● **Exercise**
What is wanted is an exact copy of all the entries.

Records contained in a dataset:

####

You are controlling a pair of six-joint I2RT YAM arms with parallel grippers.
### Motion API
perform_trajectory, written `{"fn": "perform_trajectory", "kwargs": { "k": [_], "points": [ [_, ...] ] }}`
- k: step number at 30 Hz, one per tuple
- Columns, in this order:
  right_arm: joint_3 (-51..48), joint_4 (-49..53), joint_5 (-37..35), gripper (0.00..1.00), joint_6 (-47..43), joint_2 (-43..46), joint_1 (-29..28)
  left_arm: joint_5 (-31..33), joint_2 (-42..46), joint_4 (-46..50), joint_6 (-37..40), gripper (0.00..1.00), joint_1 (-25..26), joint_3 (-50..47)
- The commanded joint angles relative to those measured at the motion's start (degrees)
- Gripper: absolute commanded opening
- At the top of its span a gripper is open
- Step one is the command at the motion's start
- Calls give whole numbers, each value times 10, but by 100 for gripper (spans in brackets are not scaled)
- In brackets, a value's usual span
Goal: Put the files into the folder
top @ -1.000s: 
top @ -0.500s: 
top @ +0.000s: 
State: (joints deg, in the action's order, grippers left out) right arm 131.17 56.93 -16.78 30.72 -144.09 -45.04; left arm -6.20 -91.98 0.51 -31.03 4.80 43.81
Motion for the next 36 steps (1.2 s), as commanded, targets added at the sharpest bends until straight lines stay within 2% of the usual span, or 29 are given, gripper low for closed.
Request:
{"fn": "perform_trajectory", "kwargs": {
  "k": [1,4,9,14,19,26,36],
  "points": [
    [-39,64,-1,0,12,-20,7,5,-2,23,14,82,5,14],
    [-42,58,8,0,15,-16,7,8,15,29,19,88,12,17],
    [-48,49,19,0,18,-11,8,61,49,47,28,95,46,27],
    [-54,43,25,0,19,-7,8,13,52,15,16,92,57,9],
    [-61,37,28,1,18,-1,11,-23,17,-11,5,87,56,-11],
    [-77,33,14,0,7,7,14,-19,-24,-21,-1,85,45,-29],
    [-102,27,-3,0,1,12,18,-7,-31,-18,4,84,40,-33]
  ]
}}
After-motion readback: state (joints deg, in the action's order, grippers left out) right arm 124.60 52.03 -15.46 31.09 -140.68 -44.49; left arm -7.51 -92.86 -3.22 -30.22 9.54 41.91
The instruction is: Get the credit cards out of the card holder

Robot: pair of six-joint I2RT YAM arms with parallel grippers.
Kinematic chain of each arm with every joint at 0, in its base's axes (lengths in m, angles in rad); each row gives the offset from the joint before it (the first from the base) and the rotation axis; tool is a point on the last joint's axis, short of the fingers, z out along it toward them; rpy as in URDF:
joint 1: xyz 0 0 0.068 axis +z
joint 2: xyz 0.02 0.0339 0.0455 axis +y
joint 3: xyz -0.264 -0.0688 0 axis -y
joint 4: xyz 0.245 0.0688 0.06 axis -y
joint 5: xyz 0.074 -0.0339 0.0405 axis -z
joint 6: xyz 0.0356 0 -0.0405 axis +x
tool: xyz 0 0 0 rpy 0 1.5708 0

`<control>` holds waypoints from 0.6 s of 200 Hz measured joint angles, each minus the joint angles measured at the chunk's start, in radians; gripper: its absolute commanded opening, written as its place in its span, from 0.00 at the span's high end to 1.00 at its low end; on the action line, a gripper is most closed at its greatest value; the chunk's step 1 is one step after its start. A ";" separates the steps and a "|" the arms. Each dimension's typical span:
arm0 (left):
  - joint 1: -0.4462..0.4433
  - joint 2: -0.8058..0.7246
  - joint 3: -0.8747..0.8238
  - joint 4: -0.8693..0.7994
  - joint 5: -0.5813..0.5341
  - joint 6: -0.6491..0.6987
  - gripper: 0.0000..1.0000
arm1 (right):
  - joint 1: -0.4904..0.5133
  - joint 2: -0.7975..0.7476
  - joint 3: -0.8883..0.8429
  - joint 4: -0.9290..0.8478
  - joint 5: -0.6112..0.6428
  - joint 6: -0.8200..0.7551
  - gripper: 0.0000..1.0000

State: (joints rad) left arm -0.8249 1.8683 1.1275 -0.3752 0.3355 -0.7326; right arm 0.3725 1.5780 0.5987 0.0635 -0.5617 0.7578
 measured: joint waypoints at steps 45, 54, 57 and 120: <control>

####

● **Result of this exercise**
You are controlling a pair of six-joint I2RT YAM arms with parallel grippers.
### Motion API
perform_trajectory, written `{"fn": "perform_trajectory", "kwargs": { "k": [_], "points": [ [_, ...] ] }}`
- k: step number at 30 Hz, one per tuple
- Columns, in this order:
  right_arm: joint_3 (-51..48), joint_4 (-49..53), joint_5 (-37..35), gripper (0.00..1.00), joint_6 (-47..43), joint_2 (-43..46), joint_1 (-29..28)
  left_arm: joint_5 (-31..33), joint_2 (-42..46), joint_4 (-46..50), joint_6 (-37..40), gripper (0.00..1.00), joint_1 (-25..26), joint_3 (-50..47)
- The commanded joint angles relative to those measured at the motion's start (degrees)
- Gripper: absolute commanded opening
- At the top of its span a gripper is open
- Step one is the command at the motion's start
- Calls give whole numbers, each value times 10, but by 100 for gripper (spans in brackets are not scaled)
- In brackets, a value's usual span
Goal: Put the files into the folder
top @ -1.000s: 
top @ -0.500s: 
top @ +0.000s: 
State: (joints deg, in the action's order, grippers left out) right arm 131.17 56.93 -16.78 30.72 -144.09 -45.04; left arm -6.20 -91.98 0.51 -31.03 4.80 43.81
Motion for the next 36 steps (1.2 s), as commanded, targets added at the sharpest bends until straight lines stay within 2% of the usual span, or 29 are given, gripper low for closed.
Request:
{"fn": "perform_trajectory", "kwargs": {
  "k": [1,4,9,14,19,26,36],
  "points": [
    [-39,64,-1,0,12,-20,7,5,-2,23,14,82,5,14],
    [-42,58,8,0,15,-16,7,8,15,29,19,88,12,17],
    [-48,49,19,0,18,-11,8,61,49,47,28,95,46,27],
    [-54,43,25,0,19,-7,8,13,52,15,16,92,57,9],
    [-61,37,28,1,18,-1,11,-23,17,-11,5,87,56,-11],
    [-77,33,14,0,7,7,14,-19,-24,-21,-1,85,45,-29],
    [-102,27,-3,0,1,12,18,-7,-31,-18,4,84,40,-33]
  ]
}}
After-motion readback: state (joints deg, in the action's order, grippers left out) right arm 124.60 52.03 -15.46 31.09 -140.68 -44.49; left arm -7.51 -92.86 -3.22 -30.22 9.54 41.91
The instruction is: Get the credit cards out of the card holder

Robot: pair of six-joint I2RT YAM arms with parallel grippers.
Kinematic chain of each arm with every joint at 0, in its base's axes (lengths in m, angles in rad); each row gives the offset from the joint before it (the first from the base) and the rotation axis; tool is a point on the last joint's axis, short of the fingers, z out along it toward them; rpy as in URDF:
joint 1: xyz 0 0 0.068 axis +z
joint 2: xyz 0.02 0.0339 0.0455 axis +y
joint 3: xyz -0.264 -0.0688 0 axis -y
joint 4: xyz 0.245 0.0688 0.06 axis -y
joint 5: xyz 0.074 -0.0339 0.0405 axis -z
joint 6: xyz 0.0356 0 -0.0405 axis +x
tool: xyz 0 0 0 rpy 0 1.5708 0

`<control>` holds waypoints from 0.6 s of 200 Hz measured joint angles, each minus the joint angles measured at the chunk's start, in radians; gripper: its absolute commanded opening, written as its place in its span, from 0.00 at the span's high end to 1.00 at its low end; on the action line, a gripper is most closed at its greatest value; the chunk's step 1 is one step after its start. A ";" separates the steps and a "|" the arms. Each dimension's typical span:
arm0 (left):
  - joint 1: -0.4462..0.4433
  - joint 2: -0.8058..0.7246
  - joint 3: -0.8747..0.8238
  - joint 4: -0.8693..0.7994
  - joint 5: -0.5813..0.5341
  - joint 6: -0.6491..0.6987
  - gripper: 0.0000..1.0000
arm1 (right):
  - joint 1: -0.4904..0.5133
  - joint 2: -0.7975..0.7476
  - joint 3: -0.8883..0.8429
  - joint 4: -0.9290..0.8478
  - joint 5: -0.6112..0.6428
  - joint 6: -0.8200..0.7551
  - gripper: 0.0000..1.0000

State: (joints rad) left arm -0.8249 1.8683 1.1275 -0.3752 0.3355 -0.7326; right arm 0.3725 1.5780 0.5987 0.0635 -0.5617 0.7578
 measured: joint waypoints at steps 45, 54, 57 and 120: <control>

This is the complete output.